▶ _YOUR INSTRUCTIONS_
Print the full listing once more, exactly as given.

Start of SUPPLIED MATERIAL

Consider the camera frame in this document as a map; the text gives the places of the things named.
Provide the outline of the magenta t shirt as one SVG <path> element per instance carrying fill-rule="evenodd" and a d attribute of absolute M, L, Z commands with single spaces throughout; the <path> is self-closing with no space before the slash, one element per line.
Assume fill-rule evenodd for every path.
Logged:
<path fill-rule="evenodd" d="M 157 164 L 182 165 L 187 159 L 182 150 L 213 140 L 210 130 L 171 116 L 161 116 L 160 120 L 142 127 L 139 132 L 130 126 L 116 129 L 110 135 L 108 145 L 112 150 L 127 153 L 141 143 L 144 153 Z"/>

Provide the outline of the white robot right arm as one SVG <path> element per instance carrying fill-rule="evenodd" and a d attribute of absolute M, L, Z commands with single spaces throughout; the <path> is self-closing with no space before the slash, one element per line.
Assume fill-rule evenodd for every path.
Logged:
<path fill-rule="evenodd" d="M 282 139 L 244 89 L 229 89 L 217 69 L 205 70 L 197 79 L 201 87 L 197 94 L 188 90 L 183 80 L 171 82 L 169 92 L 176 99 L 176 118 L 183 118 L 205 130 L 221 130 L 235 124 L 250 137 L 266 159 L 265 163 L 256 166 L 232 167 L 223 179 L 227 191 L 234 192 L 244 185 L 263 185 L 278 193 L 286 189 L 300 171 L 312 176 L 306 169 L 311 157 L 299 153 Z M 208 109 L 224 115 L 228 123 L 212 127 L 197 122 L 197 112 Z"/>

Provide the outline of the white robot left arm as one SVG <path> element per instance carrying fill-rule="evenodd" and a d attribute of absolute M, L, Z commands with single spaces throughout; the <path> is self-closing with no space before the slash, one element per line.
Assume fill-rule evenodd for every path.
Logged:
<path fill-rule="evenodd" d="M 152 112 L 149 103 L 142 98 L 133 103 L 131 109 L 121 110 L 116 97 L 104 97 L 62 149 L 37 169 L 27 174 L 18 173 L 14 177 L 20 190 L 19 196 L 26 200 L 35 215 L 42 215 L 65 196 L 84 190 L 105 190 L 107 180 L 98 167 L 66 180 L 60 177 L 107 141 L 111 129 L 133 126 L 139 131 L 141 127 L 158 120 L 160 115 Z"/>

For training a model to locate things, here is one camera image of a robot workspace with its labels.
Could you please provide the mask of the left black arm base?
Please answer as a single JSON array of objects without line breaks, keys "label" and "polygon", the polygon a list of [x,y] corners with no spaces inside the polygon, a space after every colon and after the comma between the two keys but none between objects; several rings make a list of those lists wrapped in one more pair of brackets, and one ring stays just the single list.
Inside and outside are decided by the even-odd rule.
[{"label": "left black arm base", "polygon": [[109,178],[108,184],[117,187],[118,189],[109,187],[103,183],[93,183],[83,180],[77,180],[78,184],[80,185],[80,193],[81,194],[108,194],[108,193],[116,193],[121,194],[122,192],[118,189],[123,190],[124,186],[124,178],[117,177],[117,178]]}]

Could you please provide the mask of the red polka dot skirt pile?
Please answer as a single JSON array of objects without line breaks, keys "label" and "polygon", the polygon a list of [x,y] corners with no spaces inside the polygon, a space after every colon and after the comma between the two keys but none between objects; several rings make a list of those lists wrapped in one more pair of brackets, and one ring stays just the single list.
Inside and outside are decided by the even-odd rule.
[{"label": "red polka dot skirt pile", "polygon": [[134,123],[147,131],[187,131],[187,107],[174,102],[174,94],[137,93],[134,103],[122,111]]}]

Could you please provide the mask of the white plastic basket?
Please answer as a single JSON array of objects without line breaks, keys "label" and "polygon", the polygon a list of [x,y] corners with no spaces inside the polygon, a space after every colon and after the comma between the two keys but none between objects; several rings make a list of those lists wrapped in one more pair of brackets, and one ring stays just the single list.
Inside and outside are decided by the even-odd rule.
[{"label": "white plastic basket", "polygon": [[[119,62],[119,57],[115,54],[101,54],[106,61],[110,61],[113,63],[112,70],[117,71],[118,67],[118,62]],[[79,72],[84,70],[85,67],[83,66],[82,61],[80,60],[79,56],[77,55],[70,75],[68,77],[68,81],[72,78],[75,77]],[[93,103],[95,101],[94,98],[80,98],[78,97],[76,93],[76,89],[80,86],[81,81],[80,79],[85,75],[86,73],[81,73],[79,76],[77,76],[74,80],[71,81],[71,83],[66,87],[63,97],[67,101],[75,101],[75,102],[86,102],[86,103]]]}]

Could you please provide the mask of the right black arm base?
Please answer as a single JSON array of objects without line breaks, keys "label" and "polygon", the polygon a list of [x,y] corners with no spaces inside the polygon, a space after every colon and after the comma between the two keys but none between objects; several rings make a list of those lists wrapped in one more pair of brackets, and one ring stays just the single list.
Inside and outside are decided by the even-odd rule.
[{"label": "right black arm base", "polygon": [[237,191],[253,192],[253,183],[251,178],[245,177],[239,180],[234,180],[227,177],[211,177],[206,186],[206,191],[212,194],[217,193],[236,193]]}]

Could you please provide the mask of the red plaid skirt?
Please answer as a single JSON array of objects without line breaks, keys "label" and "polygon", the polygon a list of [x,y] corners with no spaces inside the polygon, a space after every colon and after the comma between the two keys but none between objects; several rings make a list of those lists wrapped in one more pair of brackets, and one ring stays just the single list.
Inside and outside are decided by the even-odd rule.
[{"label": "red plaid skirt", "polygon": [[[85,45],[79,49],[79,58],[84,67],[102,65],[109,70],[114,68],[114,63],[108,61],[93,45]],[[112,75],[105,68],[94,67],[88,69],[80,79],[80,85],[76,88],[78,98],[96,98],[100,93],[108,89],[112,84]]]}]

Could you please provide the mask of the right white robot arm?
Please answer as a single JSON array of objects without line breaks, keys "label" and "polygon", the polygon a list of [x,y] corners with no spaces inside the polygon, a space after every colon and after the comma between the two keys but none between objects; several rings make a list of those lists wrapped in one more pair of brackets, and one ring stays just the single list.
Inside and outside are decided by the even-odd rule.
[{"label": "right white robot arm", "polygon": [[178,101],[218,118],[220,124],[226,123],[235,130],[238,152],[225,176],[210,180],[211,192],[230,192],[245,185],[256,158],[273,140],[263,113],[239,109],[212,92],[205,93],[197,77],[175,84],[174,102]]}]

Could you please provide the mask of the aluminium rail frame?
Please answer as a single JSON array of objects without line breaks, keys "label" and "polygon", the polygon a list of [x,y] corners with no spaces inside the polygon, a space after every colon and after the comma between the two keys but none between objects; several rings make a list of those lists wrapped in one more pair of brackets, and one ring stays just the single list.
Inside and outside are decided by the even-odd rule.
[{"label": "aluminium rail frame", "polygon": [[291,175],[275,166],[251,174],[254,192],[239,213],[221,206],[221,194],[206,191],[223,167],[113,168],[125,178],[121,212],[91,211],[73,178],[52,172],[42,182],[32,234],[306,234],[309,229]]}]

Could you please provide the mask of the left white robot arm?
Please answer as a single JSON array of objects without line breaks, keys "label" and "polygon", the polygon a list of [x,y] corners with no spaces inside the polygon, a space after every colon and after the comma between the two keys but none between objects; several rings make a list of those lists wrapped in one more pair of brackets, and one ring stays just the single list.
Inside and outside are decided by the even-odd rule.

End of SUPPLIED MATERIAL

▶ _SOLVED EXERCISE_
Consider the camera frame in this document as a map; the text gives the places of the things named.
Provide the outline of the magenta t shirt as one SVG <path> element per instance carrying fill-rule="evenodd" and a d attribute of absolute M, L, Z commands with single spaces throughout; the <path> is self-closing with no space before the slash, one element per line.
Assume fill-rule evenodd for every path.
Logged:
<path fill-rule="evenodd" d="M 157 164 L 182 165 L 187 159 L 182 150 L 213 140 L 210 130 L 171 116 L 161 116 L 160 120 L 142 127 L 139 132 L 130 126 L 116 129 L 110 135 L 108 145 L 112 150 L 127 153 L 141 143 L 144 153 Z"/>

Provide the outline of the white robot right arm as one SVG <path> element per instance carrying fill-rule="evenodd" and a d attribute of absolute M, L, Z commands with single spaces throughout; the <path> is self-closing with no space before the slash, one element per line.
Assume fill-rule evenodd for every path.
Logged:
<path fill-rule="evenodd" d="M 282 139 L 244 89 L 229 89 L 217 69 L 205 70 L 197 79 L 201 87 L 197 94 L 188 90 L 183 80 L 171 82 L 169 92 L 176 99 L 176 118 L 183 118 L 205 130 L 221 130 L 235 124 L 250 137 L 266 159 L 265 163 L 256 166 L 232 167 L 223 179 L 227 191 L 234 192 L 244 185 L 263 185 L 278 193 L 286 189 L 300 171 L 312 176 L 306 169 L 311 157 L 299 153 Z M 208 109 L 224 115 L 228 123 L 212 127 L 197 122 L 197 112 Z"/>

Provide the outline of the white robot left arm as one SVG <path> element per instance carrying fill-rule="evenodd" and a d attribute of absolute M, L, Z commands with single spaces throughout; the <path> is self-closing with no space before the slash, one element per line.
Assume fill-rule evenodd for every path.
Logged:
<path fill-rule="evenodd" d="M 152 112 L 149 103 L 142 98 L 133 103 L 131 109 L 121 110 L 116 97 L 104 97 L 62 149 L 37 169 L 27 174 L 18 173 L 14 177 L 20 190 L 19 196 L 26 200 L 35 215 L 42 215 L 65 196 L 84 190 L 105 190 L 107 180 L 98 167 L 66 180 L 60 177 L 107 141 L 111 129 L 133 126 L 139 131 L 141 127 L 158 120 L 160 115 Z"/>

For training a model to locate things, here is one camera image of a robot workspace with its labels.
Could you please provide the mask of the left black arm base?
Please answer as a single JSON array of objects without line breaks, keys "label" and "polygon", the polygon a list of [x,y] corners with no spaces inside the polygon, a space after every colon and after the comma between the two keys but none between objects; several rings make a list of those lists wrapped in one more pair of brackets, and one ring stays just the single list.
Inside and outside are decided by the even-odd rule.
[{"label": "left black arm base", "polygon": [[109,178],[108,184],[117,187],[118,189],[109,187],[103,183],[93,183],[83,180],[77,180],[78,184],[80,185],[80,193],[81,194],[108,194],[108,193],[116,193],[121,194],[122,192],[118,189],[123,190],[124,186],[124,178],[117,177],[117,178]]}]

Could you please provide the mask of the red polka dot skirt pile?
Please answer as a single JSON array of objects without line breaks, keys "label" and "polygon", the polygon a list of [x,y] corners with no spaces inside the polygon, a space after every colon and after the comma between the two keys but none between objects; several rings make a list of those lists wrapped in one more pair of brackets, and one ring stays just the single list.
Inside and outside are decided by the even-odd rule.
[{"label": "red polka dot skirt pile", "polygon": [[134,123],[147,131],[187,131],[187,107],[174,102],[174,94],[137,93],[134,103],[122,111]]}]

Could you please provide the mask of the white plastic basket?
Please answer as a single JSON array of objects without line breaks, keys "label" and "polygon", the polygon a list of [x,y] corners with no spaces inside the polygon, a space after every colon and after the comma between the two keys but none between objects; several rings make a list of those lists wrapped in one more pair of brackets, and one ring stays just the single list.
Inside and outside are decided by the even-odd rule.
[{"label": "white plastic basket", "polygon": [[[119,62],[119,57],[115,54],[101,54],[106,61],[110,61],[113,63],[112,70],[117,71],[118,67],[118,62]],[[79,72],[84,70],[85,67],[83,66],[82,61],[80,60],[79,56],[77,55],[70,75],[68,77],[68,81],[72,78],[75,77]],[[93,103],[95,101],[94,98],[80,98],[78,97],[76,93],[76,89],[80,86],[81,81],[80,79],[85,75],[86,73],[81,73],[79,76],[77,76],[74,80],[71,81],[71,83],[66,87],[63,97],[67,101],[75,101],[75,102],[86,102],[86,103]]]}]

Could you please provide the mask of the right black arm base?
Please answer as a single JSON array of objects without line breaks, keys "label" and "polygon", the polygon a list of [x,y] corners with no spaces inside the polygon, a space after every colon and after the comma between the two keys but none between objects; several rings make a list of those lists wrapped in one more pair of brackets, and one ring stays just the single list.
Inside and outside are decided by the even-odd rule.
[{"label": "right black arm base", "polygon": [[237,191],[253,192],[253,183],[251,178],[245,177],[239,180],[234,180],[227,177],[211,177],[206,186],[206,191],[212,194],[217,193],[236,193]]}]

Could you please provide the mask of the red plaid skirt?
Please answer as a single JSON array of objects without line breaks, keys "label" and "polygon", the polygon a list of [x,y] corners with no spaces inside the polygon, a space after every colon and after the comma between the two keys but none between objects; several rings make a list of those lists wrapped in one more pair of brackets, and one ring stays just the single list.
Inside and outside are decided by the even-odd rule.
[{"label": "red plaid skirt", "polygon": [[[85,45],[79,49],[79,58],[84,67],[102,65],[109,70],[114,68],[114,63],[108,61],[93,45]],[[112,75],[105,68],[94,67],[88,69],[80,79],[80,85],[76,88],[78,98],[96,98],[100,93],[108,89],[112,84]]]}]

Could you please provide the mask of the right white robot arm?
Please answer as a single JSON array of objects without line breaks, keys "label" and "polygon", the polygon a list of [x,y] corners with no spaces inside the polygon, a space after every colon and after the comma between the two keys but none between objects; several rings make a list of those lists wrapped in one more pair of brackets, and one ring stays just the single list.
Inside and outside are decided by the even-odd rule.
[{"label": "right white robot arm", "polygon": [[178,101],[218,118],[220,124],[226,123],[235,130],[238,152],[225,176],[210,180],[211,192],[230,192],[245,185],[256,158],[273,140],[263,113],[239,109],[212,92],[205,93],[197,77],[175,84],[174,102]]}]

Could you please provide the mask of the aluminium rail frame?
Please answer as a single JSON array of objects without line breaks, keys "label" and "polygon", the polygon a list of [x,y] corners with no spaces inside the polygon, a space after every colon and after the comma between the two keys but none between objects; several rings make a list of those lists wrapped in one more pair of brackets, and one ring stays just the single list.
Inside and outside are decided by the even-odd rule.
[{"label": "aluminium rail frame", "polygon": [[291,175],[275,166],[251,174],[254,192],[239,213],[221,206],[221,194],[206,191],[223,167],[113,168],[125,178],[121,212],[91,211],[73,178],[52,172],[42,182],[32,234],[306,234],[309,229]]}]

Could you please provide the mask of the left white robot arm?
Please answer as a single JSON array of objects without line breaks, keys "label" and "polygon", the polygon a list of [x,y] corners with no spaces inside the polygon, a space after every colon and after the comma between the two keys but none between objects; several rings make a list of those lists wrapped in one more pair of brackets, and one ring stays just the single list.
Inside and outside are decided by the even-odd rule.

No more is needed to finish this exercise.